The low-tech planted tank: what you actually need

A no-CO2, low-light approach to a thriving planted freshwater aquarium. The easiest path for beginners.

Updated April 16, 2026

What low-tech means

Low-tech is shorthand for no CO2 injection, modest light, and plants that tolerate lower CO2 and nutrient levels. It’s the easiest path to a stable, attractive planted tank.

Plant choices

Stick to Java fern, Anubias, Cryptocoryne, Vallisneria, Amazon sword, and stem plants from the Rotala and Ludwigia genera that tolerate low-tech. Avoid carpeting plants (they need CO2 to carpet), red plants (except a few hardy ones), and anything described as “demanding”.

Light

A cheap-to-midrange LED run 6 hours per day.
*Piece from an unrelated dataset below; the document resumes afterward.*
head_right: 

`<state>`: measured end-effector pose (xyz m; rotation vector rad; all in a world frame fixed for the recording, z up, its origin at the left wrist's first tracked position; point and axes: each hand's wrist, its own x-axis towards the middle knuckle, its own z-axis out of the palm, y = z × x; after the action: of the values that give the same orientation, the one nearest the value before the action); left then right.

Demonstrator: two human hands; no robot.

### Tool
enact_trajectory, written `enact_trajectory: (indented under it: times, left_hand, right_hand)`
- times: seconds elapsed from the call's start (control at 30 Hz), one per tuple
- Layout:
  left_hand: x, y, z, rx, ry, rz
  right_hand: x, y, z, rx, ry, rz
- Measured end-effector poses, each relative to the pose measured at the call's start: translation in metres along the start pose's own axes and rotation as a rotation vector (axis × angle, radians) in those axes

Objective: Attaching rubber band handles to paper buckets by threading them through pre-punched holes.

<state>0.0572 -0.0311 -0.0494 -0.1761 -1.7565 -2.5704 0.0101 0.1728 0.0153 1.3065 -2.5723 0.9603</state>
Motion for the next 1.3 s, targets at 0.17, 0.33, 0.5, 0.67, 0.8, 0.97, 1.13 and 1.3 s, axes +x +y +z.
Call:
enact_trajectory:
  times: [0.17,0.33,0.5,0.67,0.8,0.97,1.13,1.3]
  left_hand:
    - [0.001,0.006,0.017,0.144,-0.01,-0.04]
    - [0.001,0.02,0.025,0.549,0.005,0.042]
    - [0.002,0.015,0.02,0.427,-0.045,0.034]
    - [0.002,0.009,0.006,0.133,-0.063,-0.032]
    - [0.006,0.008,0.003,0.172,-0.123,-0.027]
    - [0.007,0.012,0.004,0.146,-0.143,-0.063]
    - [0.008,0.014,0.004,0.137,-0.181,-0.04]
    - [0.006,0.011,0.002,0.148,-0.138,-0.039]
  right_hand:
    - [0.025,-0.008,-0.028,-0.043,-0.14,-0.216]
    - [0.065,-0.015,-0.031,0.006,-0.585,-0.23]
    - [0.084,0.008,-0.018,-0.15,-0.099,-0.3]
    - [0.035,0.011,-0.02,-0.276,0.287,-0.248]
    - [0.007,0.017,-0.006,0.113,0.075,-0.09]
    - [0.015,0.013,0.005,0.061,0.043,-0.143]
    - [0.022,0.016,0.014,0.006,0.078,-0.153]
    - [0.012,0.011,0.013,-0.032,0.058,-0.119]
Longer than 6 hours in a low-tech tank feeds algae more than plants. Start with less; increase only if plants stall.

Fertilizer

One all-in-one liquid fertilizer (Thrive, Easy Green, Tropica Specialised) dosed once weekly. If you have active substrate, dose less; if inert, dose the label amount.

What breaks

Low-tech tanks fail slowly, almost always from not enough plants in the first six months. Algae wins when nutrients outpace plant uptake. Fix: plant heavier than feels right, reduce light duration, add faster-growing stems.